TASK -> Return all lines from the entries below in which the word "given" is present.

Dataset records ->
----
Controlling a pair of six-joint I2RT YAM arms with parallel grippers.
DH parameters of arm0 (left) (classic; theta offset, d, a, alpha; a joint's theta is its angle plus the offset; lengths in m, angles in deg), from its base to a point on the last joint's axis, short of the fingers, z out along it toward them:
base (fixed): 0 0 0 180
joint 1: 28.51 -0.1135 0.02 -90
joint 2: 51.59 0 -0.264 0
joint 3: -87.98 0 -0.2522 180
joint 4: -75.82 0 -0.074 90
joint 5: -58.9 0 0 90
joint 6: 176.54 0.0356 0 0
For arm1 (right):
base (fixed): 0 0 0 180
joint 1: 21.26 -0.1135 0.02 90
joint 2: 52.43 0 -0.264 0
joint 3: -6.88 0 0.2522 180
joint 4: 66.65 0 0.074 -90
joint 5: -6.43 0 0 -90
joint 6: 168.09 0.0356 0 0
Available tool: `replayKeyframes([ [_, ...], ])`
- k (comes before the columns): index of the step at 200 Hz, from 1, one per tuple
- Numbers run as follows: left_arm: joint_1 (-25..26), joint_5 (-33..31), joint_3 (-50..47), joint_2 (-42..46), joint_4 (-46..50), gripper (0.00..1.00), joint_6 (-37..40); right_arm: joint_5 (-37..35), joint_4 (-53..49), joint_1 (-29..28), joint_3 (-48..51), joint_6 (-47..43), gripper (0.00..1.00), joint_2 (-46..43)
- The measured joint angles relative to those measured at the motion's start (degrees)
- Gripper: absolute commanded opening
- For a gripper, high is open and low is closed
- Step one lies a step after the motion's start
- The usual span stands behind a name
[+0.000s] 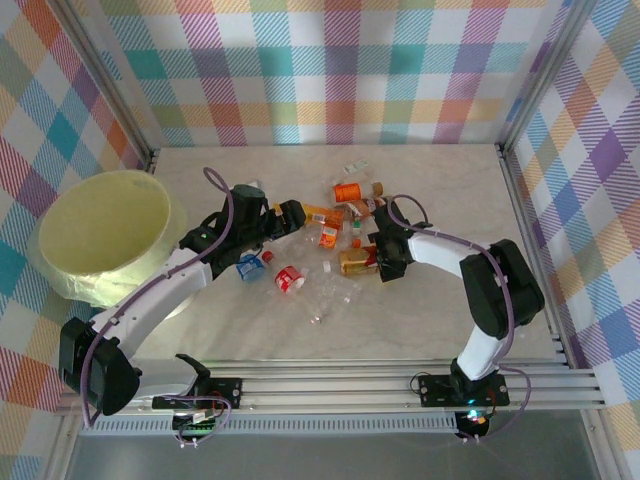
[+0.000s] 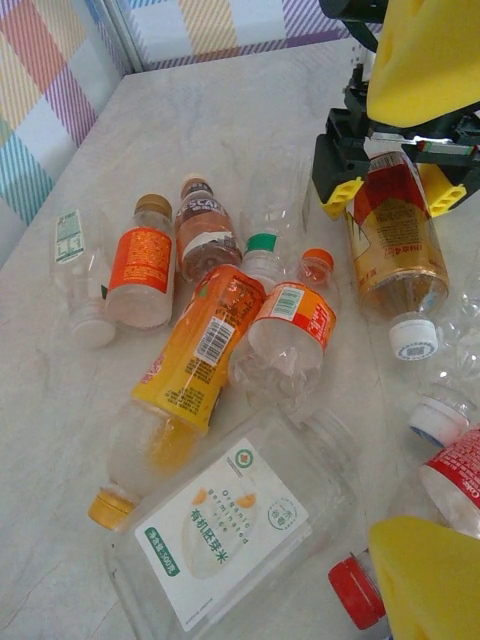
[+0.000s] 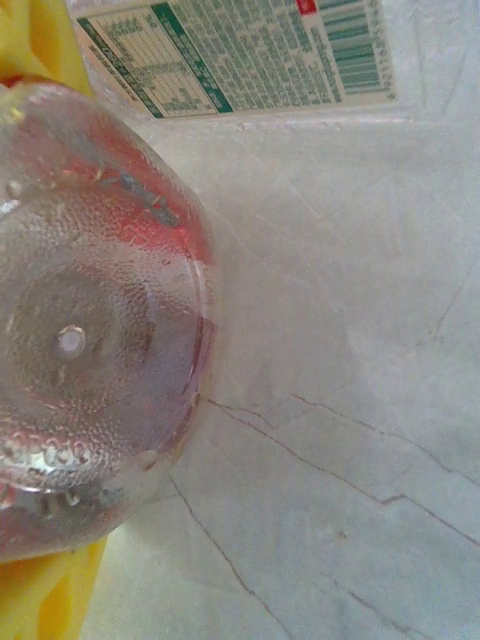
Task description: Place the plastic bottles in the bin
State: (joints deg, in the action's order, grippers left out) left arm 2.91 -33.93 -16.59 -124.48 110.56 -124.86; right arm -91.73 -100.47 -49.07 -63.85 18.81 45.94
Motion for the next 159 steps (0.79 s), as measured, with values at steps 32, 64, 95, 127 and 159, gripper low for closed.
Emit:
replayKeyframes([
  [32, 0.0, 2.1, -0.2, 0.0, -0.2, 1.0, 0.7, -3.4, 4.0, 0.0, 3.6, -1.6, 0.63, -4.0],
  [64, 0.0, 4.5, -0.2, 0.0, -0.4, 1.0, 2.1, -7.4, 7.1, 0.0, 6.5, -8.2, 0.6, -10.3],
  [95, 0.0, 7.0, -0.2, 0.0, -1.9, 1.0, 3.5, -10.4, 11.0, -0.2, 6.6, -17.5, 0.6, -16.0],
  [127, 0.0, 11.5, -0.2, -0.7, -6.0, 1.0, 5.4, -11.8, 16.6, -1.1, 7.5, -27.9, 0.59, -21.2],
  [159, 0.3, 17.7, -0.2, -1.9, -10.2, 1.0, 8.1, -10.6, 23.2, -1.1, 9.6, -36.6, 0.59, -24.2],
])
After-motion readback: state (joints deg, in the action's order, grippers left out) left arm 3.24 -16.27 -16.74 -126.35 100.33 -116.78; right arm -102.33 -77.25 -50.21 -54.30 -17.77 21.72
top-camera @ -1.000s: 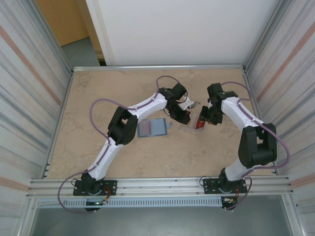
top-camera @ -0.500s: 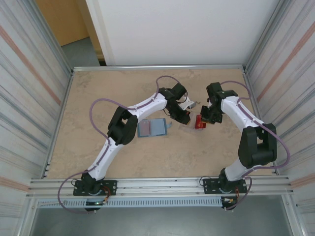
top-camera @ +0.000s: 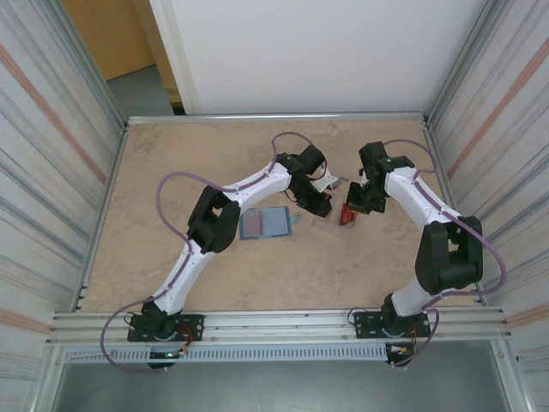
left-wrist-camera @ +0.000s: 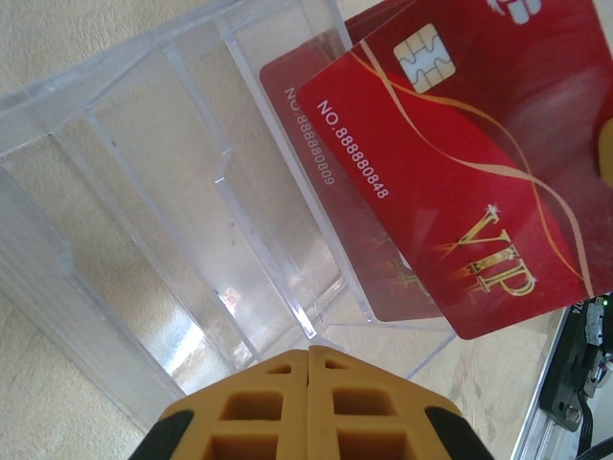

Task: Put the credit cards into the card holder
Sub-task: Pick up the credit card from the storage box.

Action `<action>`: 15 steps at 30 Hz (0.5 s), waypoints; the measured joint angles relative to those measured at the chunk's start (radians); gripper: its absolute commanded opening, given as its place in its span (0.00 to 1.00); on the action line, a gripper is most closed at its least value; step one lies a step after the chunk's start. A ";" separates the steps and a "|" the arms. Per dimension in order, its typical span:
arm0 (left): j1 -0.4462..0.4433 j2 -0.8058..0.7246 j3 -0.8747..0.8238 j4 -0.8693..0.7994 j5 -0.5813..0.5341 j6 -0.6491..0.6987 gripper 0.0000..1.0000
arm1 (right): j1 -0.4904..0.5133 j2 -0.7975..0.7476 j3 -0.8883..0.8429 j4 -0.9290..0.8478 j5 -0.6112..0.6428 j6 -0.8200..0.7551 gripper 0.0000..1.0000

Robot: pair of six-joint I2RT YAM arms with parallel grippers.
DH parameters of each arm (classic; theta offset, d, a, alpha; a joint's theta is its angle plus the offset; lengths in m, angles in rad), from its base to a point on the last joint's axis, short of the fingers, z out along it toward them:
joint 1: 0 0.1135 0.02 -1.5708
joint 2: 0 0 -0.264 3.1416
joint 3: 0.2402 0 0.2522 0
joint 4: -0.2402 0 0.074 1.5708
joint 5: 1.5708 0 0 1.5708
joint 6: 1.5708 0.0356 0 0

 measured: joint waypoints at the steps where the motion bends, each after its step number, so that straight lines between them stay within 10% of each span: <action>1: 0.000 0.000 0.000 0.000 0.000 0.000 0.00 | -0.001 -0.002 0.000 0.005 -0.012 0.001 0.00; 15: 0.000 0.000 0.000 0.000 0.000 0.000 0.02 | -0.014 -0.025 -0.016 0.055 -0.103 0.010 0.00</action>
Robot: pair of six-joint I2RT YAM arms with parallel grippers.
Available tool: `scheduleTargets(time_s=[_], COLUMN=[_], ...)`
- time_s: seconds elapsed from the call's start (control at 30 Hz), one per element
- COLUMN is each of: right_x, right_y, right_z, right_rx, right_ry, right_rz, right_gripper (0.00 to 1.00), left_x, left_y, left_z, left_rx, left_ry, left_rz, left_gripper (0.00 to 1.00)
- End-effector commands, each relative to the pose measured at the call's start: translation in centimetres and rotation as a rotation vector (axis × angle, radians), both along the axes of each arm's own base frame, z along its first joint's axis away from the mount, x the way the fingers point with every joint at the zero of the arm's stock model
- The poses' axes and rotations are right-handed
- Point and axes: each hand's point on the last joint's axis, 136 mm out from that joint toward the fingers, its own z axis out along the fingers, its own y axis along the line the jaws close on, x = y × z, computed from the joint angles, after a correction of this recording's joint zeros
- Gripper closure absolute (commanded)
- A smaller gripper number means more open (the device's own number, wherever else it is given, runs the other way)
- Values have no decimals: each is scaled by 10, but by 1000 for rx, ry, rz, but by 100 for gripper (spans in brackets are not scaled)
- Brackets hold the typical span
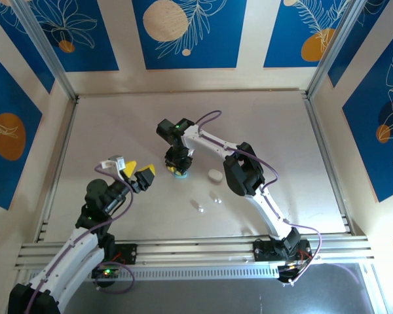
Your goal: Insert the wireless bluetooth earbuds into the charging case
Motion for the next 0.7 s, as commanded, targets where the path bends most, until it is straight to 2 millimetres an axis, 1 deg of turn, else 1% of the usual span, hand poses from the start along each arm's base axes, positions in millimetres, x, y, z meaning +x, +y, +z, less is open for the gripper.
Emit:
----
RESPONSE AREA ->
Action `<action>`: 15 steps at 30 Hz (0.5 s), waypoints; the measured joint angles relative to those measured at the chunk's start (radians); gripper: its absolute commanded opening, given as its place in its span (0.00 to 1.00); on the action line, a gripper is most closed at its least value; step one lies a step after the chunk's start. A ";" separates the steps and a "|" the arms. Per dimension in order, its typical span:
- A smaller gripper number means more open (the device's own number, wherever else it is given, runs the other way)

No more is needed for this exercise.